The specification is available in two formats:
Railroad companies continuously gather data of their rail, overhead line, and telecommunications networks by means of mobile and stationary measuring systems. Data flows from these systems through processing units (which enrich, evaluate and validate the data), to systems that display the data to subject matter experts and also to systems that automatically analyse it.
This specification defines the rail condition monitoring data exchange format (RCM-DX format) which is a data format optimised for data in the railroad context, i.e. for data points localised within a railroad network. The RCM-DX format is a file format based on the HDF5 specification and defines a structure of HDF5 groups, datasets, and attributes. The document at hand also describes the content of the elements defined. Although the format is open and can in principle be implemented right away by any railroad company, this specification contains a few non-generic elements and naming conventions that are specific to SBB (Swiss Federal Railways). The reason for this is that any file that adheres to this specification can be used with the RCM Viewer (see below).
The RCM-DX format is developed and maintained by the SBB company. An extension of the specification is permitted, yet, it must be taken into account that the resulting data file may no longer be read or processed by other systems supporting the RCM-DX format.

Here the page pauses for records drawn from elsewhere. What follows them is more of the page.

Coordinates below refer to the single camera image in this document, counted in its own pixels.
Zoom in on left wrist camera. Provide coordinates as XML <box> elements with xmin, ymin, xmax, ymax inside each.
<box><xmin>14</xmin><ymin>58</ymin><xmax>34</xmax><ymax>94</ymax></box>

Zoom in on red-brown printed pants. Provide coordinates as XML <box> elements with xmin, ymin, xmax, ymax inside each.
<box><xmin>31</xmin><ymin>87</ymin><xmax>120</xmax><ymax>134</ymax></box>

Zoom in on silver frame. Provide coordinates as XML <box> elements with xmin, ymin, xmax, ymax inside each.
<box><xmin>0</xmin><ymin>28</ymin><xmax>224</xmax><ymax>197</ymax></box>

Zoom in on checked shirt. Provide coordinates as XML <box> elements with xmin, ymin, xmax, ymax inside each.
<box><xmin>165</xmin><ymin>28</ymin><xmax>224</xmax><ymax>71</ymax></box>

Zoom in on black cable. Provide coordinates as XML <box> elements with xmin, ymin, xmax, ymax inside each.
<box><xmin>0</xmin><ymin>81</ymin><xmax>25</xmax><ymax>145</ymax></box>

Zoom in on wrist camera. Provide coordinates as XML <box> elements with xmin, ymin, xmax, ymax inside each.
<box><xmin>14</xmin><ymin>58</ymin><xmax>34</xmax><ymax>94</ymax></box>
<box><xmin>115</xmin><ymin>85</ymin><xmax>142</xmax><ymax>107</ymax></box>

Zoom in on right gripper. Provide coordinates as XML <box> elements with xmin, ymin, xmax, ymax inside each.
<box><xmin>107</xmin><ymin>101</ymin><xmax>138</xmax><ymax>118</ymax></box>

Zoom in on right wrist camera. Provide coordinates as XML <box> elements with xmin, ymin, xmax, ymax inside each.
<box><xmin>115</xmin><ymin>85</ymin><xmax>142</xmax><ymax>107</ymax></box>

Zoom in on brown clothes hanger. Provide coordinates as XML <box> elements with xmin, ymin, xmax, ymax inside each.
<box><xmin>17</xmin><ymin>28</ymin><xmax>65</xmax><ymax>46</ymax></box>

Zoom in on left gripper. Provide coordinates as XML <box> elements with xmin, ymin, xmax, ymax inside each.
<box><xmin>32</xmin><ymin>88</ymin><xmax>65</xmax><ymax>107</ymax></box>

The RCM-DX format is a file format detailing the HDF5 format version 2.0. HDF5 was chosen for several reasons, including that it is an open format. HDF5 is a hierarchical data storage format where the data is arranged in a tree structure. The HDF5 format is described on the webpage of the HDF5-group, in particular on the site HDF5 file format specification. The HDF5 group offers tools and libraries for various programming languages and operating systems that allow to read and write HDF5 files.
This specification is for railway companies looking for a uniform format to store their recorded measurement data in a uniform way and to process them with suitable, already existing open source software or own developments or to exchange them with others.
SBB is working on providing further open-source solutions, for example to read, write and display files in RCM-DX format.
The RCM-DX specification was written in the markup language "Markdown" and optimized for the program "Pandoc". Thus the specification can be opened and read with any text program or with a Markdown-Viewer or it can be converted into a PDF with some additional software. A PDF creation guide is described in the chapter below.
You can easily compile a modified version of the specification using Docker. The following options can be passed as environment variables:
SPEC_VERSION
(string): The version number which can be seen in the file name and in the specification.IS_DRAFT
(true
/false
): If true, a "DRAFT" watermark is added to every page of the PDF.
docker build . -t rcm-dx-specification
docker run --rm --env SPEC_VERSION=<version> --env IS_DRAFT=<true/false> --volume "$(pwd):/data" rcm-dx-specification
After this, you'll find the generated specification in the folder generated-specs
.
The creation of a PDF requires the installation of Pandoc and MiKTeX. These two programs are free! Since the installation is already well described on their web pages, we will refrain from doing so here. It can happen that "MiKTeX" has to download and install additional packages and asks for permission, these are necessary for the PDF creation!
For generating the images, we use PlantUML which comes as a JAR-File. PlantUML uses the free software Graphviz which must be installed on the host system. Please follow the instructions on the Graphviz website to instal it correctly.
After the successful installation, the file createPdf.bat 'version' 'draft'
can be executed. The finished PDF should then be in the subdirectory "generated-specs/*".
By version
is meant the version number, which can be seen in the file name and in the specification.
If "draft" is given as the second argument, the word "DRAFT" appears on the background of the PDF over the entire page as a hint.
For example
createPdf.bat 0.3 draft
Creates a specification in version 0.3 as a draft.
createPdf.bat 1.0
Creates a specification in version 1.0 as a final release version.
The pictograms are converted from text into images using the open source software PlantUML. The images are written in a defined language in files with the extension "*.puml" and then converted into images.
PlantUML already exists as a JAR file in the "bin" directory.
Images can be created from the file "images.puml" as follows:
java -jar ./bin/plantuml.jar images.puml -o images/generated
The images are then stored in the "images/generated" directory.
The RCM Viewer is a powerful and versatile application for viewing RCM files. While the release of the source code as Open Source Software is still in the works, you can find the latest binary distribution (.msi) on the releases page of this repository.
The viewer allows the flexible combination of various views for data presentation, which can be imported and exported as "workspaces". For a quick way to try the viewer, you can import an example workspace from the workspaces folder.